The road to getting a musical on Broadway has become long and circuitous, even for stage veterans, and this is borne out by Curtains, which finally opened at the Al Hirschfield Theatre on March 22, 2007, several years after the deaths of its original librettist, Peter Stone, and lyricist, Fred Ebb. When Stone succumbed in 2003, Ebb and his composer partner
John Kander turned to
Rupert Holmes, a playwright, songwriter, and former recording artist ("Escape [The Pina Colada Song]") with a taste for mystery stories whose sole prior musical theater credit came with The Mystery of Edwin Drood, for which he wrote both the songs and the libretto.
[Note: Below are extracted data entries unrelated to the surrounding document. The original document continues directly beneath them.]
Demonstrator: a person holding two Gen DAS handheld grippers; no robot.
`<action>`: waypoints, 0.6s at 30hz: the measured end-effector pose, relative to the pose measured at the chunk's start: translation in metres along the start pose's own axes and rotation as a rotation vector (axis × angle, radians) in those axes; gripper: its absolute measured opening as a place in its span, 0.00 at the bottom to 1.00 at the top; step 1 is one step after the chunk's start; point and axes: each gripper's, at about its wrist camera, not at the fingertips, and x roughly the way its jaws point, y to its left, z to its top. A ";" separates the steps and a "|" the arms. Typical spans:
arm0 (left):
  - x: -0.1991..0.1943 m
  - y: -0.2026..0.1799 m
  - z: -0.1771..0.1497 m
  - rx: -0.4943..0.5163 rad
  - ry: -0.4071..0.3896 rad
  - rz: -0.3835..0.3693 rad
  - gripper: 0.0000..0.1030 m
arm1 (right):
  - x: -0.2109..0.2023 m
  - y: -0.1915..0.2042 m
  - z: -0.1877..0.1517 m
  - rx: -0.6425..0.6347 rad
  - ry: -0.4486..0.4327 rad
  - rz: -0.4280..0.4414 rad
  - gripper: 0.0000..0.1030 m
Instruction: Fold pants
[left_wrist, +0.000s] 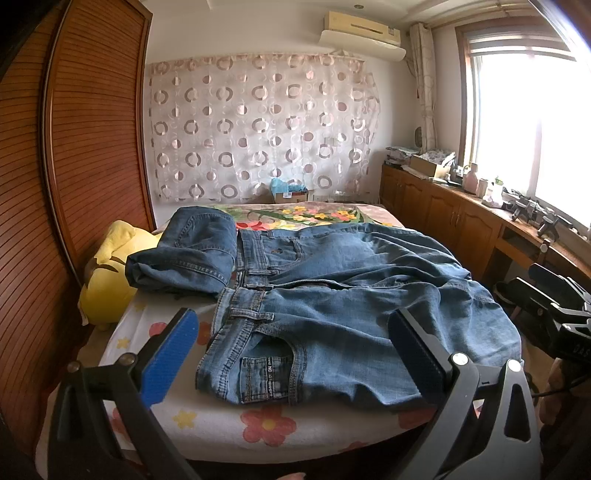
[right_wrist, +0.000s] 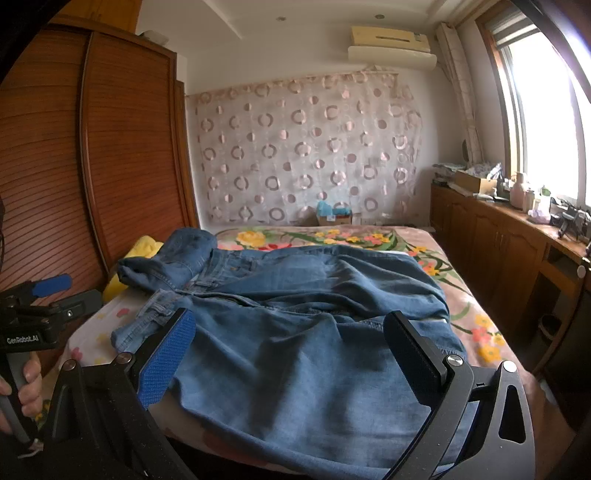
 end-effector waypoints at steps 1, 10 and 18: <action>0.001 0.000 -0.003 0.001 -0.001 0.000 1.00 | 0.000 0.000 0.000 -0.001 -0.001 0.000 1.00; 0.001 0.002 -0.003 0.002 -0.003 -0.001 1.00 | -0.001 0.000 0.000 -0.002 -0.001 -0.002 1.00; 0.001 0.002 -0.003 0.000 -0.005 -0.002 1.00 | -0.002 0.000 -0.001 -0.002 0.000 -0.003 1.00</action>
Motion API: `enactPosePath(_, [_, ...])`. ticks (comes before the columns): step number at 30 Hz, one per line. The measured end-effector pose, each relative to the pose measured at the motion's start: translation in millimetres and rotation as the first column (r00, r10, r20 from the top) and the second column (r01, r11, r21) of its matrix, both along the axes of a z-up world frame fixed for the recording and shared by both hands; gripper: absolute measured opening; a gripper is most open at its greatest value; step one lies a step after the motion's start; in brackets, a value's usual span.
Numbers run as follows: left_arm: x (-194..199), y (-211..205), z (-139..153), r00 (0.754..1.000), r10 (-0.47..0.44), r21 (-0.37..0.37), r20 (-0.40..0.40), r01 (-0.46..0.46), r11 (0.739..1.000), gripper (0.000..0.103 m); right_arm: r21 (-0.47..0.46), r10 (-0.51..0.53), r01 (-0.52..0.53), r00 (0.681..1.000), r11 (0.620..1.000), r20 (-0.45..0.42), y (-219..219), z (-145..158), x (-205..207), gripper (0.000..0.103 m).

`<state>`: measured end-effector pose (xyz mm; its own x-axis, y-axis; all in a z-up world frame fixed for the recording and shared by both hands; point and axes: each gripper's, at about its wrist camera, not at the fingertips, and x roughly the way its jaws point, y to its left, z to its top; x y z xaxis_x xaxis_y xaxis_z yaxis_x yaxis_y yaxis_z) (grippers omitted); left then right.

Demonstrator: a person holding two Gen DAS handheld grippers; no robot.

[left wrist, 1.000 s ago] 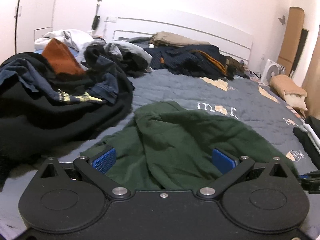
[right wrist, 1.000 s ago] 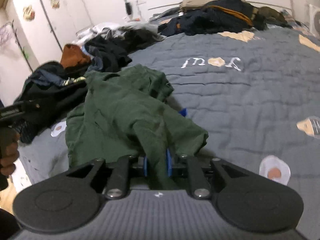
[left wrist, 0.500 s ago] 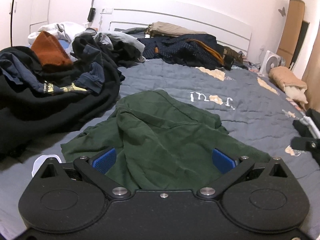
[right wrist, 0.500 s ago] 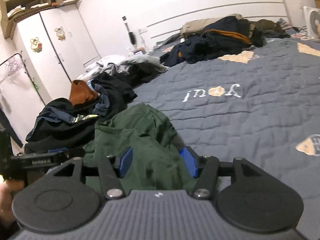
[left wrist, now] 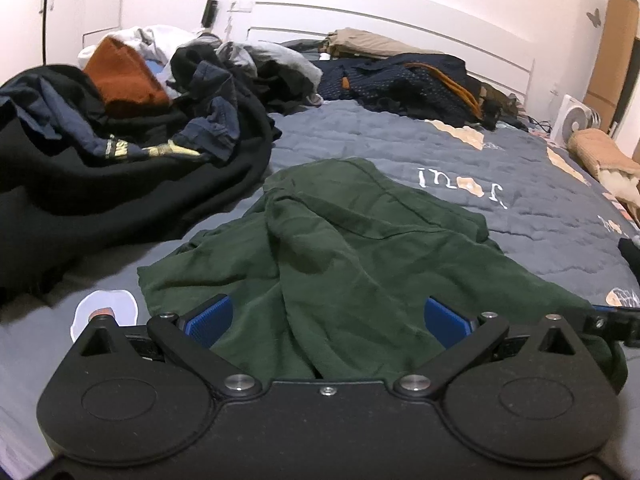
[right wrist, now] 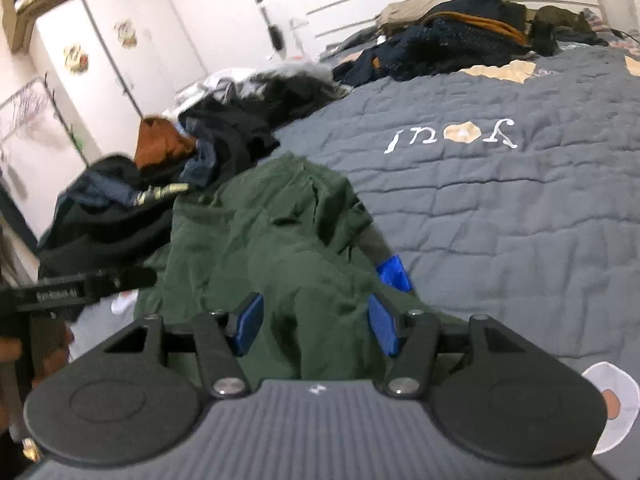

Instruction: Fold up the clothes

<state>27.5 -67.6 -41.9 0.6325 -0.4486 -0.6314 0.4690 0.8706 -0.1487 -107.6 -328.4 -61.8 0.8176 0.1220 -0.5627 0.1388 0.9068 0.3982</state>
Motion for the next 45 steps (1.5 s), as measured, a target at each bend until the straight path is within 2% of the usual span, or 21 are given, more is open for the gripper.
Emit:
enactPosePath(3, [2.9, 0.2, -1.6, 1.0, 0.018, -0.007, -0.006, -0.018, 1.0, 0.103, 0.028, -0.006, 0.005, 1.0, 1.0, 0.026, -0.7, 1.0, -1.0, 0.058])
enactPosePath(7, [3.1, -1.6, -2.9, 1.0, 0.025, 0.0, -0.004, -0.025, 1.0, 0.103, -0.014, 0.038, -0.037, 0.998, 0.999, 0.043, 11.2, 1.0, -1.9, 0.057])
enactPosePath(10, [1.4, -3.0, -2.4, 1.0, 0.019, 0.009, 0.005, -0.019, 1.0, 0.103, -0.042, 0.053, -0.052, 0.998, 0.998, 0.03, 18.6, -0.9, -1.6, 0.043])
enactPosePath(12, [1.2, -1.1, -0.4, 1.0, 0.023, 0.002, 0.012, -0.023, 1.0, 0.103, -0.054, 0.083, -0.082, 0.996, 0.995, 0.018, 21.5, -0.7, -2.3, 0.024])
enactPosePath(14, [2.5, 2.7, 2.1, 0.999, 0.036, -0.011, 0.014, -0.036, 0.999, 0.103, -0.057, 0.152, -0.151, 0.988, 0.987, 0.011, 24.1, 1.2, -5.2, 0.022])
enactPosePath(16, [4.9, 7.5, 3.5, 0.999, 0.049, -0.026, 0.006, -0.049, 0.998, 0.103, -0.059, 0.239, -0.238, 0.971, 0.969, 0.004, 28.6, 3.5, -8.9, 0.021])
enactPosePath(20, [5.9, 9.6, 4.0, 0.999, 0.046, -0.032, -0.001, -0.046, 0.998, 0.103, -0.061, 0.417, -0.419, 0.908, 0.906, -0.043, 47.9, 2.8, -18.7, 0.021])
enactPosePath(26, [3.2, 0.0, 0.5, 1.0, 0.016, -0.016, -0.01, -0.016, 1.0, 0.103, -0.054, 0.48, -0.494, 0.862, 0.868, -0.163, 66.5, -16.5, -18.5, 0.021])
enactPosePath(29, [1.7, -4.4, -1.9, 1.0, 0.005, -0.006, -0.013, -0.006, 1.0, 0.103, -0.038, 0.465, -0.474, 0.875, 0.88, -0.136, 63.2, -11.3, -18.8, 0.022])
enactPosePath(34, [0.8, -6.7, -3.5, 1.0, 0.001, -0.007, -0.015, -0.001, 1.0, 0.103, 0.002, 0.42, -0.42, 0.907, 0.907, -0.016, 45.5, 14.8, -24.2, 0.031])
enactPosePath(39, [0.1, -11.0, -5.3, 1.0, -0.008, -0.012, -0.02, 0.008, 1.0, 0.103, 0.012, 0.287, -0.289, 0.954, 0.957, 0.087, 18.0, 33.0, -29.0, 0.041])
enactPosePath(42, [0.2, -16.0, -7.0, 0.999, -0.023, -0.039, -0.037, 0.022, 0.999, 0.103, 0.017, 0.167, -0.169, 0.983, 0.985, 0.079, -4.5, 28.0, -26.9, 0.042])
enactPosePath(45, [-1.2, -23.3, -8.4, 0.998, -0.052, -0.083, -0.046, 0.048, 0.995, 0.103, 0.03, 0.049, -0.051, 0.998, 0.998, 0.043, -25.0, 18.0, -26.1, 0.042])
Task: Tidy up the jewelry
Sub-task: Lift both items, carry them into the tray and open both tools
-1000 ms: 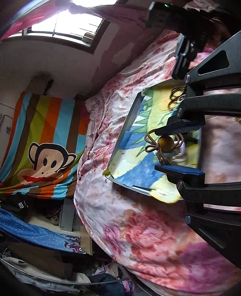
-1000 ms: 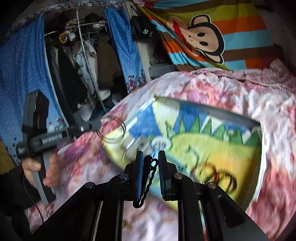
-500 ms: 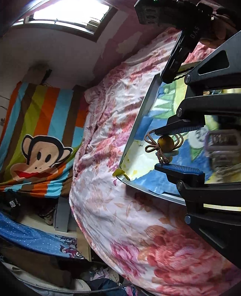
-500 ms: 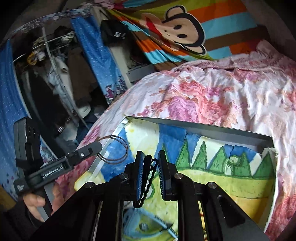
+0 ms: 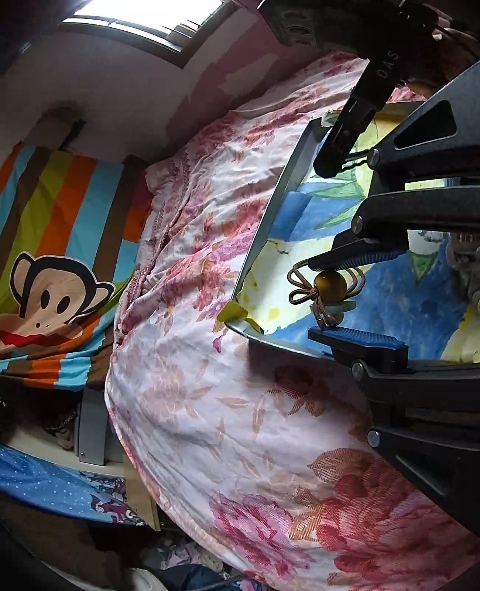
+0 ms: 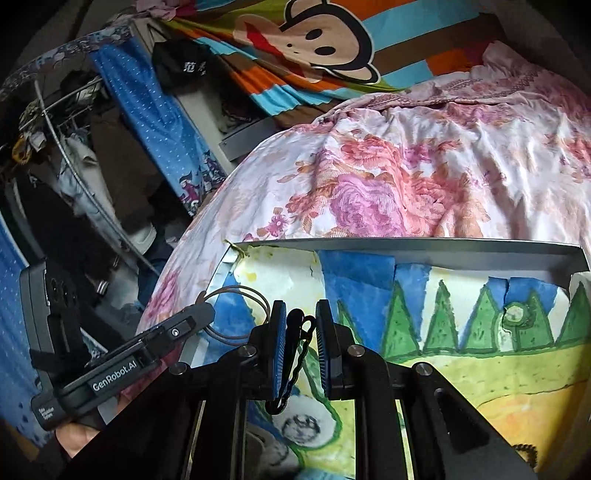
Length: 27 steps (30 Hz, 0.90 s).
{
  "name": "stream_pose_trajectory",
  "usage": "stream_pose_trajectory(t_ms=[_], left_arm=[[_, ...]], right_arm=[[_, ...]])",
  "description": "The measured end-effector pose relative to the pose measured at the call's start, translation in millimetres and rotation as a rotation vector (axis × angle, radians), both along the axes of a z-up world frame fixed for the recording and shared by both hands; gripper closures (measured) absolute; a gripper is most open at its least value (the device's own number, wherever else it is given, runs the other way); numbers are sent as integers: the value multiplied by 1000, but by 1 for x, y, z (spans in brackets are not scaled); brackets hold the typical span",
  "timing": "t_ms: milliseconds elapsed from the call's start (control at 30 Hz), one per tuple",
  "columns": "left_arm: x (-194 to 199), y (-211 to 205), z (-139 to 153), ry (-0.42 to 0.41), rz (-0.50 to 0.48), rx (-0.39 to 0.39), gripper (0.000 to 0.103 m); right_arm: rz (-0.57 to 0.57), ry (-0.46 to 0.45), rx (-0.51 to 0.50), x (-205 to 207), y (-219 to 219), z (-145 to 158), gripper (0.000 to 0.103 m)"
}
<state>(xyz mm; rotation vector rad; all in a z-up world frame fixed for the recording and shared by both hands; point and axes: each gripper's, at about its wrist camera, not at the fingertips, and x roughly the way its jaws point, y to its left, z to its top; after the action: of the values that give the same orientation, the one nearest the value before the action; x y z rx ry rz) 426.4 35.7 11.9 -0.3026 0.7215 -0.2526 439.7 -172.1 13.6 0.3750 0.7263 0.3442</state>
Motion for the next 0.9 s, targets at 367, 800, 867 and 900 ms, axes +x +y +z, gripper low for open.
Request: stream_pose_trajectory(t_ms=[367, 800, 867, 900], left_arm=[[8, 12, -4, 8, -25, -19, 74], [12, 24, -9, 13, -57, -101, 74], [11, 28, -10, 11, -53, -137, 74], [11, 29, -11, 10, -53, -148, 74]], right_arm=[[-77, 46, 16, 6, 12, -15, 89], [-158, 71, 108, 2, 11, -23, 69], [-146, 71, 122, 0, 14, -24, 69], [-141, 70, 129, -1, 15, -25, 69]])
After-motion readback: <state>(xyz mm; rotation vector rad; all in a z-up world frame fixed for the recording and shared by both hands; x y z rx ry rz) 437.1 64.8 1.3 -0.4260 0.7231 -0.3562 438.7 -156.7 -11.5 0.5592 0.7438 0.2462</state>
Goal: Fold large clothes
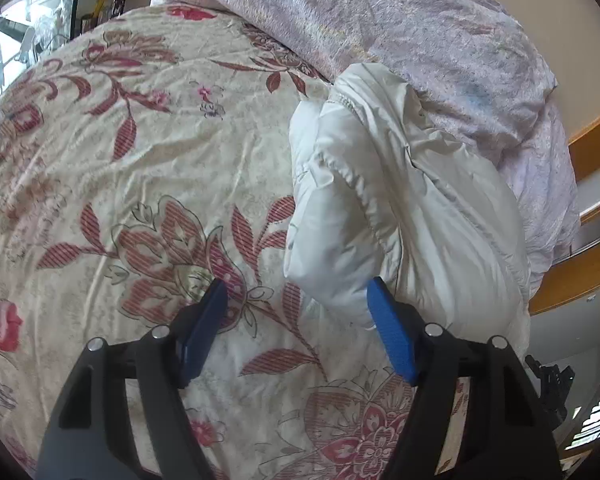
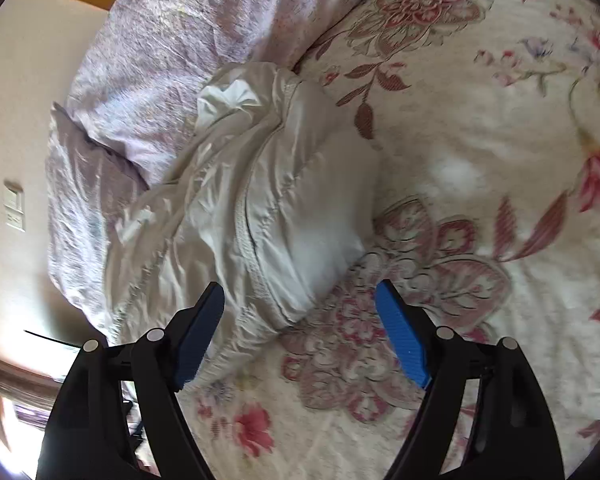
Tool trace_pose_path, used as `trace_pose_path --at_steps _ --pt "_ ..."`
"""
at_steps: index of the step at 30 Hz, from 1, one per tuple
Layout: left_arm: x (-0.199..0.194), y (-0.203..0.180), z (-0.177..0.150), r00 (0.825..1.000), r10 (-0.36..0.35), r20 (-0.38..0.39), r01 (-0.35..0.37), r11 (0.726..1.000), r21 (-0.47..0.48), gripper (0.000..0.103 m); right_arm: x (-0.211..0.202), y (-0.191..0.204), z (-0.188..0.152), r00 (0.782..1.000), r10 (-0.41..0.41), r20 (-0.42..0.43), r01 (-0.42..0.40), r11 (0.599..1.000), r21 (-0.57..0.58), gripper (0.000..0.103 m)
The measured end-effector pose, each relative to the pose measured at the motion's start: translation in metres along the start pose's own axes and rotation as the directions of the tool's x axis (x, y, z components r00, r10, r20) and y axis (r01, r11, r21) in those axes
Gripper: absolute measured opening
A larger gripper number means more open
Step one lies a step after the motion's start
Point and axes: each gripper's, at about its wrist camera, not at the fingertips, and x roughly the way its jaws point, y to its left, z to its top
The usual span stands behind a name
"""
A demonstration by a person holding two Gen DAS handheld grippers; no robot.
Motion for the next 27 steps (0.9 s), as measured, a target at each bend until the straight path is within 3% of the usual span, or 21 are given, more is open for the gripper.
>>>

When Ebb died suddenly in 2004,
Holmes became a co-lyricist as well. The result, not surprisingly, is a work that mixes the sensibilities of Kander & Ebb with
Holmes. Curtains is set in Boston in 1959, at a theater where a Broadway-bound musical is in tryouts that are not going well. The show-within-a-show, Robbin' Hood!, is set in the Old West, and bears a distinct resemblance to Oklahoma! After a performance, the leading lady, an untalented fading film star, collapses and is rushed to the hospital, where she dies of poisoning. That brings onto the scene Lieutenant Frank Cioffi (David Hyde Pierce), a stage-struck detective who, over the course of two acts, catches the murderer and saves the show.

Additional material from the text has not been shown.